Fig. 3.

abd-A and hth regulate RhoAAA-lacZ in abdominal SOPs. (A) The RhoA wild type and Hox, Exd, Hth and Sens mutations tested in DNA-binding and reporter assays. The Pax2, Sens, Exd, Hth and Hox sites are highlighted, and the column on the right summarizes the effect each mutation has on abdominal SOP reporter activity. (B) Lateral view of a stage 11 RhoAAA-lacZ;abd-A^M1 embryo immunostained for β-gal (green) and Abd-A (red) reveals a loss of RhoAAA-lacZ activity (A1 segment indicated). (C,D) Lateral views of stage 11 RhoAAA-lacZ;PrdG4;UAS-MycAbd-A (C) or RhoAAA-lacZ;PrdG4;UAS-MycAntp (D) embryos immunostained for β-gal (green) and Abd-A (red). (E) Lateral view of a stage 11 RhoAAA-lacZ;hth^p2 embryo immunostained for β-gal (green) and Abd-A (red) reveals a loss of RhoAAA-lacZ activity (A1 segment indicated). (F) Lateral view of a stage 11 RhoAAA_HthM-lacZ embryo immunostained for β-gal (green) and Abd-A (red) reveals relatively normal β-gal expression in the abdomen (A1 segment indicated) and de-repression in the thorax (white arrows).
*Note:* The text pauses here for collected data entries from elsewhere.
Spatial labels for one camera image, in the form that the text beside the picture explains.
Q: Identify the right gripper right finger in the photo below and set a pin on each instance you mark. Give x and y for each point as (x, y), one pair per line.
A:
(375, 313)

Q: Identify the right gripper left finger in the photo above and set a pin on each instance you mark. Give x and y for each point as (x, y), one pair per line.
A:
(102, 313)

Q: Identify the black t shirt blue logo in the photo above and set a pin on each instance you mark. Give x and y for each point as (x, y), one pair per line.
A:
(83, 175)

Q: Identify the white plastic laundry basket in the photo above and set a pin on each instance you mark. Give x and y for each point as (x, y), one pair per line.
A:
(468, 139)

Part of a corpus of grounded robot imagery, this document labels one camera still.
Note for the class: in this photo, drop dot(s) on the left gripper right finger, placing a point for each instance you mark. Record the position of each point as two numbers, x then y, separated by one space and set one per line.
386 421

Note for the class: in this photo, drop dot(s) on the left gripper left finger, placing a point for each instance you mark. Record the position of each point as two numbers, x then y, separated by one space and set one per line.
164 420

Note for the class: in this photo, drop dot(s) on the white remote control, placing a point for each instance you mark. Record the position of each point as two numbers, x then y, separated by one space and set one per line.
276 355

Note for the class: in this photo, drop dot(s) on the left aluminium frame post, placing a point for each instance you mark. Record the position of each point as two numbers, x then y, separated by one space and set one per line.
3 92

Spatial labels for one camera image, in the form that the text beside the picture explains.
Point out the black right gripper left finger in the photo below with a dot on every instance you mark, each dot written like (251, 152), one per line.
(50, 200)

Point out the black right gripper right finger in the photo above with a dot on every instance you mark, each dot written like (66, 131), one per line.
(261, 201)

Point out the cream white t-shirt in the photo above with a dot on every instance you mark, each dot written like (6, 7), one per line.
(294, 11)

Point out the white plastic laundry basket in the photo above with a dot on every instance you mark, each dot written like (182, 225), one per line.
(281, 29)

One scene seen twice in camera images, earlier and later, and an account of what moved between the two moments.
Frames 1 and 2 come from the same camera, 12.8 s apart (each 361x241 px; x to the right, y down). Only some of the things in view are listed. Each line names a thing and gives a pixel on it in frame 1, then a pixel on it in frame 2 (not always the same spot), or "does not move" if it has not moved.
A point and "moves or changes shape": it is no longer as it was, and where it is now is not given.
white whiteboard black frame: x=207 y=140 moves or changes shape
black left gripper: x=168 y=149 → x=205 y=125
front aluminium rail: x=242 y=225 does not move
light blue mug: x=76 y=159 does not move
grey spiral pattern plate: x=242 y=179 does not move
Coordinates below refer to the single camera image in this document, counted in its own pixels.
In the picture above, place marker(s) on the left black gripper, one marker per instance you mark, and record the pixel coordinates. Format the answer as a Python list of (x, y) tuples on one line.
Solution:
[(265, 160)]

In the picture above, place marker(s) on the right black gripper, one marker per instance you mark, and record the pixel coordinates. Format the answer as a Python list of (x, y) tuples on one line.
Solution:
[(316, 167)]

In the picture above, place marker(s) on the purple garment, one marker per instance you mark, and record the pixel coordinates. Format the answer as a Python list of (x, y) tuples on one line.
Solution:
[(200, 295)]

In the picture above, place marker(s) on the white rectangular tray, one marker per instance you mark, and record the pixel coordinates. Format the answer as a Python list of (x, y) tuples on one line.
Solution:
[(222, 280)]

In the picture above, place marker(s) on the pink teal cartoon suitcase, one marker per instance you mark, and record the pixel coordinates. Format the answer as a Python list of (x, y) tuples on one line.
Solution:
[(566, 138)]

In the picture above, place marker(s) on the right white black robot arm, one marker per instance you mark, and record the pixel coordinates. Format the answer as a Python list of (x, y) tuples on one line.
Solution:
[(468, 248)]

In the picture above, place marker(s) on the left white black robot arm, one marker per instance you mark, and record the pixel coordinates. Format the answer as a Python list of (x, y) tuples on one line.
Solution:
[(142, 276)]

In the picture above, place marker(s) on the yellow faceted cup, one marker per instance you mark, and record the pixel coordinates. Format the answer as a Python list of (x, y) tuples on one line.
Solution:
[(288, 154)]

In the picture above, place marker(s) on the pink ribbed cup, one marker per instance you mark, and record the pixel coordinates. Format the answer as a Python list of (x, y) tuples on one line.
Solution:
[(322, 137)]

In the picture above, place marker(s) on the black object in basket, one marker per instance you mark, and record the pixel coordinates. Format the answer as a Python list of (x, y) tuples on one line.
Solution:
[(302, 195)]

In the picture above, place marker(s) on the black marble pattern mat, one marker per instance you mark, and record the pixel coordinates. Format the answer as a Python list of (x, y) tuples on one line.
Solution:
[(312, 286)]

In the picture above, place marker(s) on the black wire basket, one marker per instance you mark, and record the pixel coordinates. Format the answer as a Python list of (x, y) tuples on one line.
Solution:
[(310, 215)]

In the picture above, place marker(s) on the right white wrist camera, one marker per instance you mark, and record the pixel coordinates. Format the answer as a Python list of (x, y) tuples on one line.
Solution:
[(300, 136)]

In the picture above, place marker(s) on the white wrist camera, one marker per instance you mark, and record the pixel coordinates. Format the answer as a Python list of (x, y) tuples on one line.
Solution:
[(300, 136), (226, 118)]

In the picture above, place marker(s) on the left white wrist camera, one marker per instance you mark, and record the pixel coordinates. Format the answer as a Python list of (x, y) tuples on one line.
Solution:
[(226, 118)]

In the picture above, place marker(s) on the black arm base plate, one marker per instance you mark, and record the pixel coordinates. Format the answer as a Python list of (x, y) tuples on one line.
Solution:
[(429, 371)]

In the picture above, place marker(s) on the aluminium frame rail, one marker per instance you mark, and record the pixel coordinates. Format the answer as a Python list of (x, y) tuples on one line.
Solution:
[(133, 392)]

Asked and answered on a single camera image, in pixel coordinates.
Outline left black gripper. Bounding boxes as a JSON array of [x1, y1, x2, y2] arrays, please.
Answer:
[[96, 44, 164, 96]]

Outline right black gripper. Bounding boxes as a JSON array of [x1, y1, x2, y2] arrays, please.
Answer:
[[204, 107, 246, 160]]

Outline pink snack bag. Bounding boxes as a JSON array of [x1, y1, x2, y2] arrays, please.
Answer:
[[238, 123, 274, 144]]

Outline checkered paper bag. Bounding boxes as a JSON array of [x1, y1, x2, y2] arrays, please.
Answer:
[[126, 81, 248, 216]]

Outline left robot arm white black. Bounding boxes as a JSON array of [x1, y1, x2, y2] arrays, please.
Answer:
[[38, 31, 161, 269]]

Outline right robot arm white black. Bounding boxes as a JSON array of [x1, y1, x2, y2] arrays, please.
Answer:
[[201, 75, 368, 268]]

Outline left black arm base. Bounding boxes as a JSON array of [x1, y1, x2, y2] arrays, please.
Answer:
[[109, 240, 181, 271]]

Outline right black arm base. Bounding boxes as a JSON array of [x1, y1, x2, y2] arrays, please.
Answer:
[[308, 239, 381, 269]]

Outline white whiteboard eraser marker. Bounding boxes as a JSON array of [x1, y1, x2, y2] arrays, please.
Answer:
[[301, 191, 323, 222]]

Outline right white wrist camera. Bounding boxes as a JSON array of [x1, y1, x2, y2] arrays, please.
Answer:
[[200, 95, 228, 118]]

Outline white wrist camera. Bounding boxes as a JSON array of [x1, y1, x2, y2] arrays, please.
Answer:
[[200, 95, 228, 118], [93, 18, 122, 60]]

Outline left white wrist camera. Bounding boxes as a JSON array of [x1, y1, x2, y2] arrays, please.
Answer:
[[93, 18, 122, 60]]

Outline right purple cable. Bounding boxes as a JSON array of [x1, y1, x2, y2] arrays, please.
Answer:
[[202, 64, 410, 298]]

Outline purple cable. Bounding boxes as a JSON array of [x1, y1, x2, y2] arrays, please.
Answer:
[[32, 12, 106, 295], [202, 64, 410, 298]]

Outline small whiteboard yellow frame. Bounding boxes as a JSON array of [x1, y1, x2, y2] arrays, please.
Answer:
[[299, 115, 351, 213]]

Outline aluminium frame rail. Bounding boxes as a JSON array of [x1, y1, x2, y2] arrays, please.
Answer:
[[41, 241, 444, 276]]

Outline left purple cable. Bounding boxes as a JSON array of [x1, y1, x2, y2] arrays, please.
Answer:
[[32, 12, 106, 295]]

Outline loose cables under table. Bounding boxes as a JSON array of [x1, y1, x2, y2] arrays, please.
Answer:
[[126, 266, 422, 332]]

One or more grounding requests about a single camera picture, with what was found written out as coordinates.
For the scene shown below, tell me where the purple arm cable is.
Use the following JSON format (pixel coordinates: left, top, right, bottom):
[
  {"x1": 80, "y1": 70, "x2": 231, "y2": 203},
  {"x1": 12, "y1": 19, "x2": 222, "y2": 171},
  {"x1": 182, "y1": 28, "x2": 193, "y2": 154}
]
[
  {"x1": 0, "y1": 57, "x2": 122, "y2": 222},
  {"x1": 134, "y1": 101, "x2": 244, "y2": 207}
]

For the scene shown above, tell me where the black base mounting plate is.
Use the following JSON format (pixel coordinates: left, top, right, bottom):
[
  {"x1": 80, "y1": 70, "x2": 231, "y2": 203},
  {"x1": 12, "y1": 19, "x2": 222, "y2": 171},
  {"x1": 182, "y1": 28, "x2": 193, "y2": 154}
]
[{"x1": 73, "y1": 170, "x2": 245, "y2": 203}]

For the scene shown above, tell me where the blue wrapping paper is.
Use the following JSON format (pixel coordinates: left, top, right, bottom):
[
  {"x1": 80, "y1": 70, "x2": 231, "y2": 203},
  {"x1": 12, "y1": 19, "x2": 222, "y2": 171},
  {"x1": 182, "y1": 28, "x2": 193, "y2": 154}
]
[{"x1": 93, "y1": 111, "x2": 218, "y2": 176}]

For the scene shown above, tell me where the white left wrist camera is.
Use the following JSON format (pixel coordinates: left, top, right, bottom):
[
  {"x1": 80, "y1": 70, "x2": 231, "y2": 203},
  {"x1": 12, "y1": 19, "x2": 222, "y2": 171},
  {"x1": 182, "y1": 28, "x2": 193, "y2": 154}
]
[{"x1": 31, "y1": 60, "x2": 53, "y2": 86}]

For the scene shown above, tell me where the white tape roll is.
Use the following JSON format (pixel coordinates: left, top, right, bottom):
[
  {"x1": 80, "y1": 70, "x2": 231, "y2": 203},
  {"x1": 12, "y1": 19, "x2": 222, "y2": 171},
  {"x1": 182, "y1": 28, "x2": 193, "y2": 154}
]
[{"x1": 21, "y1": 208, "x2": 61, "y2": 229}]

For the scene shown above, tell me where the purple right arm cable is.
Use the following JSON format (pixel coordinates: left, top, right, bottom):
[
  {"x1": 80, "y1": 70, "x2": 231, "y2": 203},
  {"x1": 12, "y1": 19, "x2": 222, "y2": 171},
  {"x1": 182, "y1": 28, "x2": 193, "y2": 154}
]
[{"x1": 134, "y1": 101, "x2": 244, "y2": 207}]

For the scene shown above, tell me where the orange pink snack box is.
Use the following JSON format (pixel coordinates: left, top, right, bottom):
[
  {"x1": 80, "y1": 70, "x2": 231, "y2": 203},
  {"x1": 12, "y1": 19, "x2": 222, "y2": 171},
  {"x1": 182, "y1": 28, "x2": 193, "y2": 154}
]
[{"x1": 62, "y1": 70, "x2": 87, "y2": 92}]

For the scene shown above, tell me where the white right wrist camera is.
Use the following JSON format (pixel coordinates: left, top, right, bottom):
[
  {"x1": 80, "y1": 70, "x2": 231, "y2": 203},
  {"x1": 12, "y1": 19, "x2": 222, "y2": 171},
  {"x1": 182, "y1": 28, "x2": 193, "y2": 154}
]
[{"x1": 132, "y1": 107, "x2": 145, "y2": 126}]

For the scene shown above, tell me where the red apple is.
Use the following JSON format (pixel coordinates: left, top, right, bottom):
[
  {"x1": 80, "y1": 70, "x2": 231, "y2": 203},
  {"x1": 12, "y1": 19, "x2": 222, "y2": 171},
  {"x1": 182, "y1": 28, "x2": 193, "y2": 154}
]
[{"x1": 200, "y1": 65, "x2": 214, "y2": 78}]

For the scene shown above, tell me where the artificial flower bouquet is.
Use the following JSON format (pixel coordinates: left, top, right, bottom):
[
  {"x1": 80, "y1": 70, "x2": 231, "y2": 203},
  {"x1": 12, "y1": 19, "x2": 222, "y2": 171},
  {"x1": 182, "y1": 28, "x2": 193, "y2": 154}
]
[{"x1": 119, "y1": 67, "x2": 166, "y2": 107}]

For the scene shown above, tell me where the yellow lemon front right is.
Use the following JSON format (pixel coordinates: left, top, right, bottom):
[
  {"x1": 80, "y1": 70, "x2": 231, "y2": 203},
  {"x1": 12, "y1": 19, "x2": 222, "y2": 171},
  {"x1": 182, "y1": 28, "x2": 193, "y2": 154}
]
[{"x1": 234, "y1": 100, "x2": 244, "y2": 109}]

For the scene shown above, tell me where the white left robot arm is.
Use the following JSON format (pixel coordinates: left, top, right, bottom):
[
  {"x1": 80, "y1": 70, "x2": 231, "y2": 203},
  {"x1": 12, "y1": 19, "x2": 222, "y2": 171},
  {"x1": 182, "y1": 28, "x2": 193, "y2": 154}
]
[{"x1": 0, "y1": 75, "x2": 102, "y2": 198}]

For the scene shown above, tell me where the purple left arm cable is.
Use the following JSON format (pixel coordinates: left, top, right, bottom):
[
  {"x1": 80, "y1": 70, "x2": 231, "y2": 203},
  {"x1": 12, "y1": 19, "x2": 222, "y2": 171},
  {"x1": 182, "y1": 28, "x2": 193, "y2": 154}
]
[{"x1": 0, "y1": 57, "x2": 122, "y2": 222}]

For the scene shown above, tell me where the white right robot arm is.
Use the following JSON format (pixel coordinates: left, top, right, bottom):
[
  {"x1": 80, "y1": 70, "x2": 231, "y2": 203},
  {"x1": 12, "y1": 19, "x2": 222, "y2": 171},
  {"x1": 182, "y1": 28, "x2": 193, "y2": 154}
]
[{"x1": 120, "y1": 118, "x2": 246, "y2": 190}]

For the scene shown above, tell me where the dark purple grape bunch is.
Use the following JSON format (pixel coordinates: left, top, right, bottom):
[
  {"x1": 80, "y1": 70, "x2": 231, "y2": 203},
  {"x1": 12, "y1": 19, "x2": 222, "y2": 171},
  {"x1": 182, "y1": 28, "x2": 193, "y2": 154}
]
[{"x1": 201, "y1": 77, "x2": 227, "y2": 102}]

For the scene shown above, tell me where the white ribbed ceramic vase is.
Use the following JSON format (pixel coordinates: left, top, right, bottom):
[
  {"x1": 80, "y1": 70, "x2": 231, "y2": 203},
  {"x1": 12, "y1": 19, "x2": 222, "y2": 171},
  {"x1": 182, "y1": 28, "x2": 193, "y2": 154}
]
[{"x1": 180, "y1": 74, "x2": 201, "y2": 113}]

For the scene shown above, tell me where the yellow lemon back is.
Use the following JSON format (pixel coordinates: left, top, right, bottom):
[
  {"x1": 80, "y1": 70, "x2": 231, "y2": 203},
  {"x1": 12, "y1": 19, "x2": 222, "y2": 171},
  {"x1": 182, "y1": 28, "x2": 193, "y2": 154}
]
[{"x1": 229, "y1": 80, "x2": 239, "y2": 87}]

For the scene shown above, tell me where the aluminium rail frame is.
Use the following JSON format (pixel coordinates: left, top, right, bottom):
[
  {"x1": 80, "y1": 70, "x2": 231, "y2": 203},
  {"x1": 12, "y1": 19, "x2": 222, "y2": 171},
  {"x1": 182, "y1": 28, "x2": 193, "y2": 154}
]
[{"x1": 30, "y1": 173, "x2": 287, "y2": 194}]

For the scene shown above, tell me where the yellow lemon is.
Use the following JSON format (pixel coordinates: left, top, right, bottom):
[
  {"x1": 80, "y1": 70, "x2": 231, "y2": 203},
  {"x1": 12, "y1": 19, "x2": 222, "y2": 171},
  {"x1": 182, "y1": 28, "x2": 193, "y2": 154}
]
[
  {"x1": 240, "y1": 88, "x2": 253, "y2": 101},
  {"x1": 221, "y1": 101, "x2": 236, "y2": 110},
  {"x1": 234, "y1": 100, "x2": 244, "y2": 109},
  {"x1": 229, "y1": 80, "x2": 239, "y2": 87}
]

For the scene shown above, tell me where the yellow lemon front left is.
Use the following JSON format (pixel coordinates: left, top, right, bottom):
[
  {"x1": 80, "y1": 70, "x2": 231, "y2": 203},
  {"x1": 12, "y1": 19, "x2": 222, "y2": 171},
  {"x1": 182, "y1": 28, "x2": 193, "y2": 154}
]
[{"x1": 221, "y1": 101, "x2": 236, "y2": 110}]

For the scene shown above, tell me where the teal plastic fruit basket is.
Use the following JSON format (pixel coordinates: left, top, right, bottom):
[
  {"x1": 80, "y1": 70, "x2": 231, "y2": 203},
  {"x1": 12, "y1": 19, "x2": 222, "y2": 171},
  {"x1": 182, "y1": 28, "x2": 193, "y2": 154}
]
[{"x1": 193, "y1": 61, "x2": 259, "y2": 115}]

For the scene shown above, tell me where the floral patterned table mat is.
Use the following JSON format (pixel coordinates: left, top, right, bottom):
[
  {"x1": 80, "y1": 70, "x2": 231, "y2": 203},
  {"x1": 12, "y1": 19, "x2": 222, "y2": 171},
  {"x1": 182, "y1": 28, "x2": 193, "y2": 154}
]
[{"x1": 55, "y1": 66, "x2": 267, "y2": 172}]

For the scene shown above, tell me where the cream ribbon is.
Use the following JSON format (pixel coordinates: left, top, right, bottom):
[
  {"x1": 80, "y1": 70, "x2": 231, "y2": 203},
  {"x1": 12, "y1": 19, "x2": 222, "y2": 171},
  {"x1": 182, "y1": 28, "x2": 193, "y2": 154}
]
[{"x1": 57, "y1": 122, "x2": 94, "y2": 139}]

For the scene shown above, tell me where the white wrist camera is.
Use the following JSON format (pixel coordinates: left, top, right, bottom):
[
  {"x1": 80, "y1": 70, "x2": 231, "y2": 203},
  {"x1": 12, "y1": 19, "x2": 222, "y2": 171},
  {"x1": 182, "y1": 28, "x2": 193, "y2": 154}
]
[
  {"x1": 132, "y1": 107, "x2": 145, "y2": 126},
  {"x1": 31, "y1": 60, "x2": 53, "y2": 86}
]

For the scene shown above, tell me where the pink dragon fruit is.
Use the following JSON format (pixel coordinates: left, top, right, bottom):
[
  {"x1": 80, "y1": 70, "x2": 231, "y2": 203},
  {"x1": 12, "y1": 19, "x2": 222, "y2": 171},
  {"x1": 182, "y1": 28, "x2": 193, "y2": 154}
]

Thoracic de-repression correlates with a loss of DNA binding to the HthM site by the Sens repressor (Li-Kroeger et al., 2008). (G) Lateral view of a stage 11 RhoAAA-lacZ;hth^100.1 embryo immunostained for β-gal (green) and Abd-A (red) reveals normal β-gal expression in the abdomen (A1 segment indicated).